AV: With difficulties, including threats and anger from your neighbors, why have you not just given up?
LS: I have a five-year-old granddaughter and it pains me to think of the quality of water she will have to drink and the air she will have to breathe when she is of child-bearing age if we don’t stop this. It is not about me. I have a responsibility to do all I can to leave this world a better place than I found it for her and the generations to come after me. That being said, I can’t stop.

AV: What is the best experience you have had during your time as an activist?
LS: Standing with Larry Gibson [a fellow coalfield activist] in D.C. on March 2, 2009…we turned and looked down the street to see 2,500 people coming toward us standing in solidarity against the evils that are inflicted upon us by the coal industry. Because of his 20+ years in this battle and all that he has sacrificed I told him, “Look what you have done.” Many of us would not have had the courage to do what we do without what [Larry] has done.

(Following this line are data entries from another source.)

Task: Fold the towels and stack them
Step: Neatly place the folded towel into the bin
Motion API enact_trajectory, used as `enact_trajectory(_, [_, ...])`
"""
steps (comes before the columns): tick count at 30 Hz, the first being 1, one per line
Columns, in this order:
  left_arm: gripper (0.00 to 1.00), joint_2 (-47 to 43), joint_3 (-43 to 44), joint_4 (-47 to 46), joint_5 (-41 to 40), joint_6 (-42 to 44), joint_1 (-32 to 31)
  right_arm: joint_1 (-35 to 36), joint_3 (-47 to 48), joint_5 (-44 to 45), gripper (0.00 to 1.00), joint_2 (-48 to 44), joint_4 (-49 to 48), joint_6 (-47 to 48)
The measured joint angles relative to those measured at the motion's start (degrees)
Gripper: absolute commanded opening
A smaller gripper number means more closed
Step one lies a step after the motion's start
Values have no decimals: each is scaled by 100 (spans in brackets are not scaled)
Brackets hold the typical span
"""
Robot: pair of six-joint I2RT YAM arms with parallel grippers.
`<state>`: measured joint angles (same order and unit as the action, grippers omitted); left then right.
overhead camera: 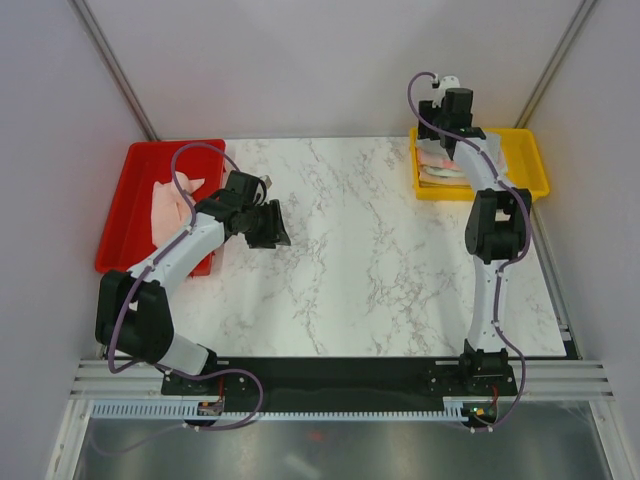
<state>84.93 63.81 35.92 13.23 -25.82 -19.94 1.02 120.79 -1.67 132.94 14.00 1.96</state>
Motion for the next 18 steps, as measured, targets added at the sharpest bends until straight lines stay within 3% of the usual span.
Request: enact_trajectory(18, [53, 0, 4, -2, 192, 37, 0, 304, -13, 50, 61, 557, -372, 1803])
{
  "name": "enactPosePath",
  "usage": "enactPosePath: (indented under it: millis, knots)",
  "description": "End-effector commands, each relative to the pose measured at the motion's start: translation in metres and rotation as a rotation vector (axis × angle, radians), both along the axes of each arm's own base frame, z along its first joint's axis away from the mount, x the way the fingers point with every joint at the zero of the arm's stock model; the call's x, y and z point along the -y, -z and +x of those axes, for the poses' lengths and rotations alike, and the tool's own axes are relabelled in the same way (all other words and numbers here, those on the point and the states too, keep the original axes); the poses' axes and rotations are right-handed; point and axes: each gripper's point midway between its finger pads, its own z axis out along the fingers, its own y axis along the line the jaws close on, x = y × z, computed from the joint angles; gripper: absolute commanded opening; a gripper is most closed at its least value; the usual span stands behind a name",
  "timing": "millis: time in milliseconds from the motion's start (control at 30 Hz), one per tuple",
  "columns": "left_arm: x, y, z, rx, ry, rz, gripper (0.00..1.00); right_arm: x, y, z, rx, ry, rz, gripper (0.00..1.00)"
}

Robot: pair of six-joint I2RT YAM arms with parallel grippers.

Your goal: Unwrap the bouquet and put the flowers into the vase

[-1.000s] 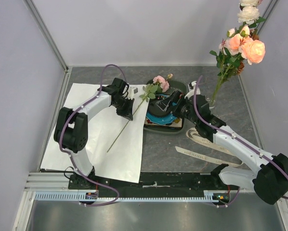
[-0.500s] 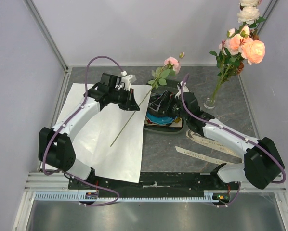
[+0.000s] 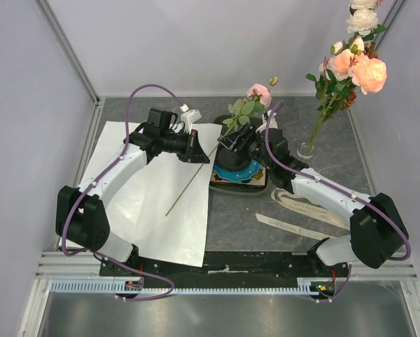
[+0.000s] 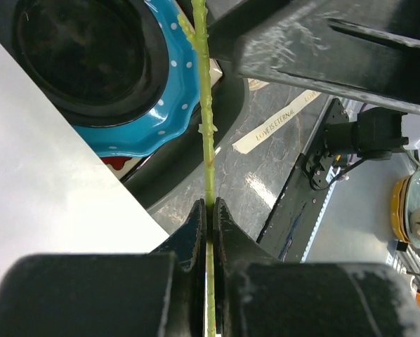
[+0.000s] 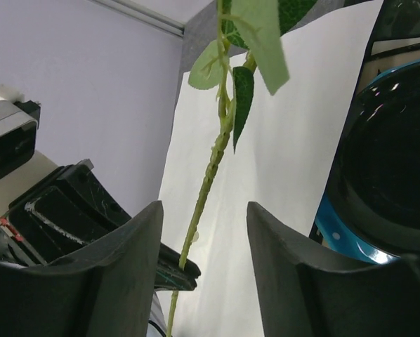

AV: What is the worst experience you have had during this time?
LS: I cannot think of any one incident but the hardest thing is watching people suffer adverse health effects due to coal.

I watched my husband struggle for every breath until his last with black lung, I have friends who live in communities where large numbers of them have terminal illnesses, and I fear for my own longevity because of water and air contamination.

AV: Who would you say is your hero or heroine, and why?
LS: The people who risk their lives expecting nothing in return to stop mountaintop removal. There are a lot of them but Larry Gibson in particular is my hero and the biggest man I have ever met.